In 1926, the church expanded the complex, adding the Guild Hall, kitchen, Parish Hall and Vestry Room. By 1933, the total value of the buildings reached $18,000, with the land valued at $1,500. During World War II, the Guild Hall became a disaster center, staffed and managed by local women. According to Willie Kirschbaum, recording her impressions in the 1960s of the war years, “Mrs. Sam Kahn, wife of the local pharmacist, a nurse, ran the Orange Avenue hall as a disaster center and Red Cross Facility.”
Despite building new rooms and additions in 1951, Christ Episcopal could not accommodate the congregation’s rapid post-war growth – by the mid-1950s, the church was bursting at its seams. The congregation purchased land for a new church on Border Road in Los Altos, and Christ Episcopal held worship services there beginning in 1961.

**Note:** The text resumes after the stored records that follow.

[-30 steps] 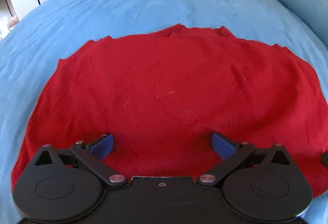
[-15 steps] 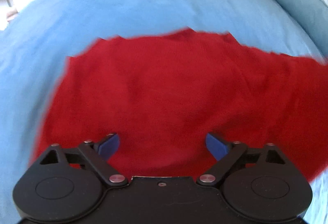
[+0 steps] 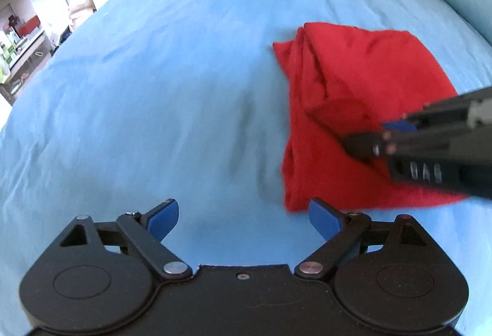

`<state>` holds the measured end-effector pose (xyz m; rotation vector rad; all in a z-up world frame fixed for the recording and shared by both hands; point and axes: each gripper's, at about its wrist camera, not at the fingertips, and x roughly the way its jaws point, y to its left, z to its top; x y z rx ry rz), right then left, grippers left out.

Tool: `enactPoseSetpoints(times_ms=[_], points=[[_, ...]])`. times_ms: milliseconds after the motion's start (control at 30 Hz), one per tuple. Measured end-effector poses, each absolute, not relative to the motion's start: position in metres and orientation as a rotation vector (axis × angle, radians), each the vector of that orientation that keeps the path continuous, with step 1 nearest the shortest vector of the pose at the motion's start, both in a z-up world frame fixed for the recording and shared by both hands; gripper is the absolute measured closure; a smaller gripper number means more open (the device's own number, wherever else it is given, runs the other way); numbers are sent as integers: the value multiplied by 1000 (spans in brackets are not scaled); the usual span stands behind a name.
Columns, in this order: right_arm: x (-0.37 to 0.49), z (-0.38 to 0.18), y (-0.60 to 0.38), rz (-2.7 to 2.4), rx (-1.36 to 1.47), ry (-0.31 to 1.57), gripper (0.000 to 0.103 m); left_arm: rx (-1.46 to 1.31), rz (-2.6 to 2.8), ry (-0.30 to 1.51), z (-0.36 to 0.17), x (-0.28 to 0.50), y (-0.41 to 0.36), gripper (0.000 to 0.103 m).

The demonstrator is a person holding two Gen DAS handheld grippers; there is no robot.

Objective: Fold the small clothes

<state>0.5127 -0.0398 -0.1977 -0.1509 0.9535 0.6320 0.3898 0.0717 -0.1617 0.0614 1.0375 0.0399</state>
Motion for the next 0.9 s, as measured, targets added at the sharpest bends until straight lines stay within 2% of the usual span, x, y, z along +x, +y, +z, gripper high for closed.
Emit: enactPoseSetpoints(times_ms=[67,100,133,267,333,500,567,667,700,733,900], points=[[511,-192,-42,619,-111,937,62,58,16,1034,-162,386,73,9],[510,-186,-46,625,-96,922,41,57,2,1028,-159,383,73,9],[507,-178,-53,629,-83,890,29,57,-17,1017,-157,382,73,9],[491,-140,-87,564,-49,780,17,53,-72,961,-140,378,69,9],[474,-131,-117,458,-44,741,6,37,-100,930,-131,377,66,9],[437,-162,-164,260,-53,844,3,42,-154,878,-121,394,49,12],[424,-180,-170,215,-68,893,3,56,-176,863,-121,406,41,18],[414,-197,-179,164,-37,916,5,60,-195,867,-123,421,34,34],[413,-201,-180,148,1,920,5,61,-198,877,-127,428,32,48],[414,-205,-179,130,43,921,6,62,-200,890,-129,433,31,54],[421,-207,-166,79,143,891,6,81,-215,934,-137,442,30,55]])
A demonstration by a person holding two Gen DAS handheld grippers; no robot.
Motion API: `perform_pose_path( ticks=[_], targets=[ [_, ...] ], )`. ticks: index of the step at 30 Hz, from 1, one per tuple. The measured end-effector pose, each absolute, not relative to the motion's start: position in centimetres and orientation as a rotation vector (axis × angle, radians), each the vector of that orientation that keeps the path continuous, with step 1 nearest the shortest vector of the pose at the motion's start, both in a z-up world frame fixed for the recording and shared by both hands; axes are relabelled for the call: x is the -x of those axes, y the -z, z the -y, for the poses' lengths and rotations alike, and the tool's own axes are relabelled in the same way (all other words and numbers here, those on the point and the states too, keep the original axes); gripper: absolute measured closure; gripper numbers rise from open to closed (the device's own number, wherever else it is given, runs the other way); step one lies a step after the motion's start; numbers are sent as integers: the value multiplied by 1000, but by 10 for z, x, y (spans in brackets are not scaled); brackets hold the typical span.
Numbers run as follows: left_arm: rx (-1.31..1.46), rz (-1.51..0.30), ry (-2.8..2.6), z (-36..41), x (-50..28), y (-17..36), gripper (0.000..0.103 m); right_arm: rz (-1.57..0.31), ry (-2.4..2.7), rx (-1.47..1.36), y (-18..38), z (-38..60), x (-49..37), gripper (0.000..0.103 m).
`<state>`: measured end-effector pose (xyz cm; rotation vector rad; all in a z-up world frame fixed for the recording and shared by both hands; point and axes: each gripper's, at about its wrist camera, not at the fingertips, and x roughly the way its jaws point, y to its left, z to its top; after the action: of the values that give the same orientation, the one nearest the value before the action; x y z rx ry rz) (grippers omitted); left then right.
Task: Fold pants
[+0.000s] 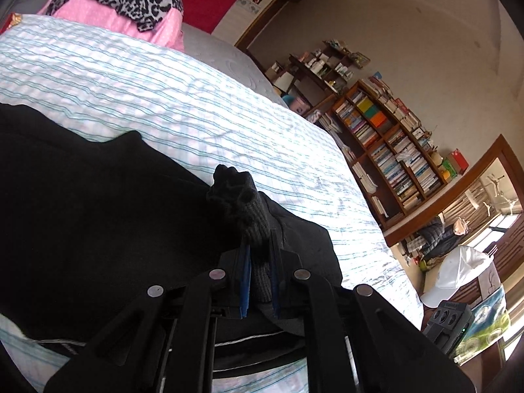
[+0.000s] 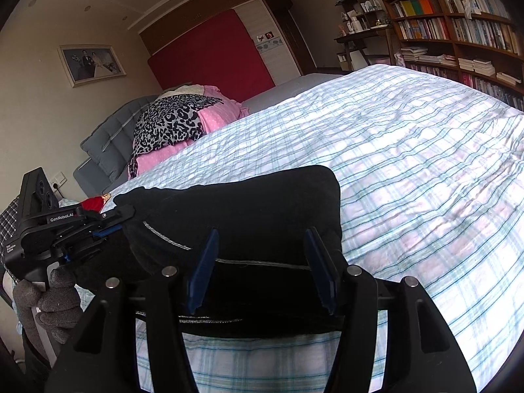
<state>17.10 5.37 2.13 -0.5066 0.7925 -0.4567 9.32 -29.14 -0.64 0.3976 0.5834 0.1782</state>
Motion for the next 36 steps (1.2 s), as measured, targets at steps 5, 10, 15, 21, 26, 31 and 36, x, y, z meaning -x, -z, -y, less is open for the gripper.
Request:
perform_pose_path(
  ticks=[5, 10, 15, 21, 26, 31, 36],
  targets=[
    [467, -829, 373, -89, -154, 3, 94, -660, -172, -379, 15, 282, -99, 47],
    [459, -867, 359, -94, -144, 33, 94, -744, -114, -326, 22, 275, -106, 47],
    [434, -817, 370, -94, -136, 28, 94, -833, -71, -199, 32, 261, -113, 46],
    [387, -800, 359, -92, -126, 27, 94, -912, -78, -154, 45, 255, -116, 39],
    [409, -827, 357, -96, -126, 35, 93, -901, -88, -189, 40, 259, -113, 39],
    [430, -798, 343, -102, -124, 31, 94, -793, -33, -164, 18, 260, -99, 39],
    [375, -709, 338, -94, -115, 21, 94, -652, -119, -179, -3, 246, -89, 39]
  ],
)
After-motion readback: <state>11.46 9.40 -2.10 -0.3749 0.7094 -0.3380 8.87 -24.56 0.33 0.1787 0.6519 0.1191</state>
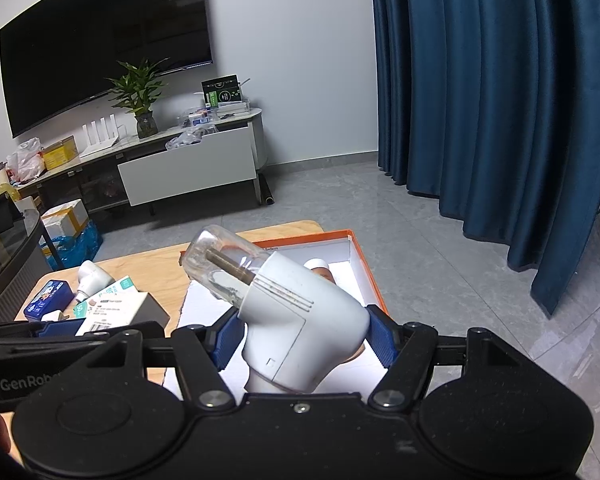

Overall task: Organize rigid objects
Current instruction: 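Hold the adapter box and diffuser above the white box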

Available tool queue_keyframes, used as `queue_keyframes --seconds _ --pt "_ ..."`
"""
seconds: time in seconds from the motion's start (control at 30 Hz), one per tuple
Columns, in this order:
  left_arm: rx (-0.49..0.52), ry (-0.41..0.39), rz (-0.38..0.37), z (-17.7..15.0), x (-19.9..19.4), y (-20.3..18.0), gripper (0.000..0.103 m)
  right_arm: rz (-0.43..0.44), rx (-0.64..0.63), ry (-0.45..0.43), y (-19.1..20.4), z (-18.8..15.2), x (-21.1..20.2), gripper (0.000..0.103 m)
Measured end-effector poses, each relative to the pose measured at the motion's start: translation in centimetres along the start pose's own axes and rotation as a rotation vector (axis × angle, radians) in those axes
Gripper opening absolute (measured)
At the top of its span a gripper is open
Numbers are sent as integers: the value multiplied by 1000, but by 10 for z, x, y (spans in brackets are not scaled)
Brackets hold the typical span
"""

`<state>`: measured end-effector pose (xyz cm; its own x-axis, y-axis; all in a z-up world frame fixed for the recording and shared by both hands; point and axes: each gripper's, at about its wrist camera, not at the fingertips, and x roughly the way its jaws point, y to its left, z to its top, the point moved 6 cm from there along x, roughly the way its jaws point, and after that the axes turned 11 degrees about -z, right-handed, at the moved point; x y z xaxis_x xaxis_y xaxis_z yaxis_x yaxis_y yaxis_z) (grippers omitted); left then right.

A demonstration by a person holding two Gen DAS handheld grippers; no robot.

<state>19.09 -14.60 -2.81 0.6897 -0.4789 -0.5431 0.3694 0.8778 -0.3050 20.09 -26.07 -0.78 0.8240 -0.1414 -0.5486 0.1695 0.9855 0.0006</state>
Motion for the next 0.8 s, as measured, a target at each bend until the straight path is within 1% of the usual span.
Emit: queue_keyframes --seconds 0.8 --pt "15 9 -5 -1 3 -3 59 -5 0 2 2 -1 0 79"
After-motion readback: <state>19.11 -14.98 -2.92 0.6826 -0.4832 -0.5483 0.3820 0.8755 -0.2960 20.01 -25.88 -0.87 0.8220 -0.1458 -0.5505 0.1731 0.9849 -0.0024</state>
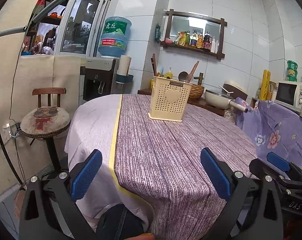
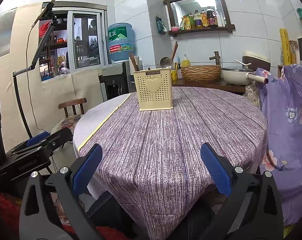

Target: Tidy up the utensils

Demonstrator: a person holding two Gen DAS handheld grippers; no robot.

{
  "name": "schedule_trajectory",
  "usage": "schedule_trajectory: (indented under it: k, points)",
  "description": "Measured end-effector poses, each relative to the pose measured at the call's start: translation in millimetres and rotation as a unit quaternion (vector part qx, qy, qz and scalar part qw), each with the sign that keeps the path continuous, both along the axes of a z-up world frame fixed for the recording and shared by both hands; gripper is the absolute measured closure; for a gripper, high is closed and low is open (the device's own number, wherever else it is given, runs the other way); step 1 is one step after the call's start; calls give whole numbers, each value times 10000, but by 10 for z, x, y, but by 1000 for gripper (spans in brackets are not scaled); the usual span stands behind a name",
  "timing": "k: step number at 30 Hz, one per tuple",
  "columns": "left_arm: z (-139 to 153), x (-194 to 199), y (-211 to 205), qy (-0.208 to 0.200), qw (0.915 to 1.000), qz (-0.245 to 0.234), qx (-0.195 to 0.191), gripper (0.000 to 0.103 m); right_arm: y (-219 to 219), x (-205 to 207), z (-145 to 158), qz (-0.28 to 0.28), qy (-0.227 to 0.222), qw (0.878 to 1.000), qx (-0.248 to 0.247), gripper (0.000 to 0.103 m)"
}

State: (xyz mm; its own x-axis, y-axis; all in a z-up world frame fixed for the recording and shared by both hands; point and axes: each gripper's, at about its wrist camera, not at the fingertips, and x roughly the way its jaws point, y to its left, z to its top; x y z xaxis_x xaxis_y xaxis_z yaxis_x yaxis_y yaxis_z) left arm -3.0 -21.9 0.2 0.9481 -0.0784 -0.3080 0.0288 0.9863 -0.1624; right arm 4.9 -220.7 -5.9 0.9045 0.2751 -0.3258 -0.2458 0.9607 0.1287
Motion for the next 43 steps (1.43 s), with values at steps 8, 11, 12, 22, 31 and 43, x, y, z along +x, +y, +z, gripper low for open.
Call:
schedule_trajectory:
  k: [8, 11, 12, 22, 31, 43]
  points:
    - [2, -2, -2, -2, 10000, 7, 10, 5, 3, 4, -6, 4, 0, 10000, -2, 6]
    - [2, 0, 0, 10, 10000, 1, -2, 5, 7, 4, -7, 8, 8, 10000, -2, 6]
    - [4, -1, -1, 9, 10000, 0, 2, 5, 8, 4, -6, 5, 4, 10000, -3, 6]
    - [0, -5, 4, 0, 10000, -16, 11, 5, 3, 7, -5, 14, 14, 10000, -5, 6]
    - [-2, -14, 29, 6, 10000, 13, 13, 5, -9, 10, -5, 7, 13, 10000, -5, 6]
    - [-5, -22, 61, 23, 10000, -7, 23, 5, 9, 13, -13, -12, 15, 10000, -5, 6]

In 1961, the Episcopalians sold the Orange Avenue complex to the newly organized Foothills Congregational Church for $72,000. The land that is now Lincoln Park, across the street from the church, was an unused railroad right-of-way that in winter was a sea of mud and in summer a weed patch.
Over the next 50 years, the Foothills congregation constructed a new Parish Hall and Church School building, renovated the sanctuary and unearthed the time capsule buried in 1914 (see sidebar below for a list of contents).
Today, Foothills Congregational Church defines its mission: “To be a caring community, combining intellectual integrity with compassionate hearts.” Its vision is “To open our doors to all who seek to know the Spirit of Christ in an open, affirming, inclusive Ministry of love for each other, our community and our world.”
For more information, visit foothills-church.org.
Contents of Foothills church’s time capsule
The time capsule at Foothills Congregational Church – buried in 1914 and uncovered during renovations in 1996 – contains the following items.
• “The Cathedral Missionary,” December 1913
• “The Cathedral Missionary,” March 1914
• Office for the Laying of a Corner Stone, 1900, from “The Book of Other Rites and Ceremonies, 1893”
• Manual of the Diocese of California, 1907
• “The Pacific Churchman,” San Francisco, March 1914
• San Francisco Examiner, April 14, 1914
• San Francisco Chronicle, April 14, 1914
• Mountain View Leader Register, April 3, 1914
• Los Altos News, April 4, 1914
• Map of Los Altos, 1907
• Time Tables, Peninsula Railway Co. Blossom Line, April 1914
• Southern Pacific Time Tables, January 1914
• Membership List of the Woman’s Guild of Christ Episcopal Church, Los Altos, June 18, 1913
• “Los Altos,” a promotional pamphlet prepared by the Los Altos Co.